The High Bidder: Art's Most Elusive Fake?
AT a Sotheby auction in 1987, Vincent Van Gogh's ``Irises'' sold for $53.9 million - the highest ever paid for a painting. It now turns out that Sotheby loaned the buyer half the price ($27 million), and has retained possession of the painting since the auction for all but six months. The sale, if that is what it was, has the art world in an uproar. It raises the troubling question: Was this just a way to kite prices?
The tab on old and new masters generally tends to rise following a benchmark purchase of this magnitude and notoriety; whatever Sotheby ultimately nets on ``Irises,'' the value of the remainder of its vast inventory has increased. As Alan E. Salz, director of Didier Aaron Gallery puts it, ``Every painting sold since then has been measured against it ... [but] maybe that wasn't a real price.''
Lest Sotheby's practices be thought unique, it should be noted that Christie's, the other top dealer in the art auction business, advertises its willingness to assist buyers with financing. Further, there is no reason to think such practices are confined to the biggest art dealers.
For those who have attended prestigious art auctions, certain nagging questions persist: Which of the ostensible bidders represent the house? Who is present merely to bid prices up? To these doubts we can now add two more: Were the paintings sold actually bought? Were the prices paid real?
If auctions are, as economists like to tell us, the most free of free markets, it is sobering to reflect on just how rigged they can be.
The art world is disturbed about more than whether this particular sale was manipulated. New York dealer David Tunick says that ``... the art market has become so monetized ... people have begun to think of art as a legitimate form of investment.''
Richard L. Feigen, another art dealer notes: ``It's exactly like buying on margin ... by extending credit you are further inflating prices, which are rapidly getting out of control.'' And Jeffrey Deitch, former vice president of Citibank in its Art Advisory Service, says that ``at Citibank for nine years, I saw many cases where people used leverage to buy works of art.''
If art is a commodity from which big bucks can be made, leveraged buyouts will be as much a fact of life there as anywhere else in the marketplace.
Sotheby's financing has its defenders. David Bathurst, a former head of Christie's, notes that ``critics of auction house loans say they are a way of artificially pumping up prices. This is no more true than saying building societies pump up house prices when they grant mortgages.''
But mortgages are granted or denied on prices agreed on between buyers and sellers independently of the bank.
The bargaining process is an open one and the buyer possesses the property bought. In the case of ``Irises,'' the seller seems to have covertly ``sold'' himself a property he had and still retains. In fact, the transaction was purely hype that a real sale had occurred at an enormous price.
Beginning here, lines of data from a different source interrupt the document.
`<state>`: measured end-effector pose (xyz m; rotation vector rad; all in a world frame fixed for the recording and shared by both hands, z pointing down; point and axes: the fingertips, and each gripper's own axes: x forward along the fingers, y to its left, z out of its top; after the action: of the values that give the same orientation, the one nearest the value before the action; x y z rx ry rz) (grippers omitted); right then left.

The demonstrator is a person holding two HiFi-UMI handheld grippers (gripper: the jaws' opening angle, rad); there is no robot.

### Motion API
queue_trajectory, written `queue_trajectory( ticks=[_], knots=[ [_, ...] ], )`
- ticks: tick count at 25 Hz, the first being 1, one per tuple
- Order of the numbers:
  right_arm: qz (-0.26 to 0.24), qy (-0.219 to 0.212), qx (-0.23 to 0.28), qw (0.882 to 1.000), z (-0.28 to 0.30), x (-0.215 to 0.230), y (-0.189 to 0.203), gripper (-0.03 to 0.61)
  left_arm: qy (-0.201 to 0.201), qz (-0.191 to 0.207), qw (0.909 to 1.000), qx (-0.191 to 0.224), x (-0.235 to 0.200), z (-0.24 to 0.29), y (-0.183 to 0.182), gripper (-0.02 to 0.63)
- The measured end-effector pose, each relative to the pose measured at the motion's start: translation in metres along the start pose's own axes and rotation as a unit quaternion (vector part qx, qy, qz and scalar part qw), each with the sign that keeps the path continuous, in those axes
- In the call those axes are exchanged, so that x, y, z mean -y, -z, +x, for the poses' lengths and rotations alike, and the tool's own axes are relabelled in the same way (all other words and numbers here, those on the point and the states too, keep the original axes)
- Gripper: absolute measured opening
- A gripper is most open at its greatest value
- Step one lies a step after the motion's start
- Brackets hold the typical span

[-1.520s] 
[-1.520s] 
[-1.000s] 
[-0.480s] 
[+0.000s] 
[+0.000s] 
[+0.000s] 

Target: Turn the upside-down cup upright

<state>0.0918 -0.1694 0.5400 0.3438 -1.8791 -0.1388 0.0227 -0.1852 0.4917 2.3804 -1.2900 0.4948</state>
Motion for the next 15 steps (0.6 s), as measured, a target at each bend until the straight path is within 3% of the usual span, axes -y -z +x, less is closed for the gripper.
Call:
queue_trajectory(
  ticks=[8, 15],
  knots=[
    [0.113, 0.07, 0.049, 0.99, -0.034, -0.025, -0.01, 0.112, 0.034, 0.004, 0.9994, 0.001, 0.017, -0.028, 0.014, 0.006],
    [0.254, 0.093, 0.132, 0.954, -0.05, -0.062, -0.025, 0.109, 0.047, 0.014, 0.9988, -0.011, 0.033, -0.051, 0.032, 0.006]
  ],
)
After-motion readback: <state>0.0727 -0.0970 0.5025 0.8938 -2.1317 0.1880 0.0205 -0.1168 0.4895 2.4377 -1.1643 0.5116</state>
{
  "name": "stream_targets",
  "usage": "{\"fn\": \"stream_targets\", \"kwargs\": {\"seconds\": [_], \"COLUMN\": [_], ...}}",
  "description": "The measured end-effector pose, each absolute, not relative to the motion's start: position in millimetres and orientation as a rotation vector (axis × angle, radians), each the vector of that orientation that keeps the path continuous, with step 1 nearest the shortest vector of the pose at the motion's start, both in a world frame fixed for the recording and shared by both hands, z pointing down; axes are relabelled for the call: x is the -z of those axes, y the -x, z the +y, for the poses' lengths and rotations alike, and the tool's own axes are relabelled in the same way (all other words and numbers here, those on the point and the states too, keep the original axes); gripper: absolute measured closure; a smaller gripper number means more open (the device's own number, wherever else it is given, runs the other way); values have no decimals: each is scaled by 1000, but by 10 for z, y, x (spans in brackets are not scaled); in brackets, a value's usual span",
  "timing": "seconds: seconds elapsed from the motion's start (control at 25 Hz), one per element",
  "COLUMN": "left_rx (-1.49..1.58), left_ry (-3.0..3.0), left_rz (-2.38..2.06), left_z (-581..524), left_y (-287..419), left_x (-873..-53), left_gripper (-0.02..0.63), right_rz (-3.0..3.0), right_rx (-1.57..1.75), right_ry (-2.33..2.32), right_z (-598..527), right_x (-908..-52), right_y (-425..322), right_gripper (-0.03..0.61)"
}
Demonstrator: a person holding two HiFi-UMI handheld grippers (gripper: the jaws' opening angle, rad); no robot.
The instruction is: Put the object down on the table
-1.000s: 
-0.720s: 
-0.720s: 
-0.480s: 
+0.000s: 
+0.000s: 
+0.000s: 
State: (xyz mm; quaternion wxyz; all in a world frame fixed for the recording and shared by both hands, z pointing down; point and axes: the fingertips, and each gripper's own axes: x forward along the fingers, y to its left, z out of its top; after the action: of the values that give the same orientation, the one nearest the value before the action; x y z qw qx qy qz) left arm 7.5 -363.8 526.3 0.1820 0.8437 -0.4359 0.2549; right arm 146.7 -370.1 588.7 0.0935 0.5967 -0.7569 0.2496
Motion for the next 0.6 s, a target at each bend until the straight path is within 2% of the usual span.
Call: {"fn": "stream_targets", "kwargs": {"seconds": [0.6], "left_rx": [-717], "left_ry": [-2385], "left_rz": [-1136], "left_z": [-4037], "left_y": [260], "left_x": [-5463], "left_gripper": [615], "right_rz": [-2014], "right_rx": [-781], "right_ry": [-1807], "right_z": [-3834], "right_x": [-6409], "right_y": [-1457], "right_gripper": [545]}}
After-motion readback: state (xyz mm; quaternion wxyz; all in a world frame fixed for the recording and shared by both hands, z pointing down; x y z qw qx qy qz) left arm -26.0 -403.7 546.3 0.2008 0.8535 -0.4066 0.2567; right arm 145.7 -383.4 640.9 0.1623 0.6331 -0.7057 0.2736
Art dealers have traditionally extended credit to clients, allowing buyers to pay for their purchases over weeks or even months, often without charging interest.
Although Sotheby's will not disclose the interest charged for ``Irises,'' it usually aims, in large sales, at three percentage points above the prime rate.
Alan Bond, the Australian who bought ``Irises,'' is known as the owner of a ``communications, brewing, and real estate empire.'' Sotheby's loan to Mr. Bond could be greatly reduced or perhaps even repaid in full when another painting he owns, Manet's ``Walk,'' is auctioned at Sotheby's on Nov. 15. The presale estimate on the Manet is between $10 million and $14 million - well above the $3.96 million Bond paid for it in 1983.
Bond stands to be a prime beneficiary of the kiting that resulted from his purchase of ``Irises.'' In this way, justice is served, virtue triumphs, and the circle is closed on the monetization of art.
Well, not quite.
Queried whether Sotheby's has attempted to sell ``Irises'' since Mr. Bond ``bought'' it, a spokesman for the auction house responded: ``We have been approached by dealers, lawyers, bankers, and others asking if `Irises' is for sale. Technically it is not for sale. If they are interested in making an offer, we tell them we will put them in touch with Mr. Bond's representatives.''
Why, one wonders, would knowledgeable dealers, lawyers, and bankers approach Sotheby when Bond's ostensible ownership has been a matter of public record for a year? Sotheby's artful response is up to the highest recent standards of the only truly flourishing art of our time - the art of the deal.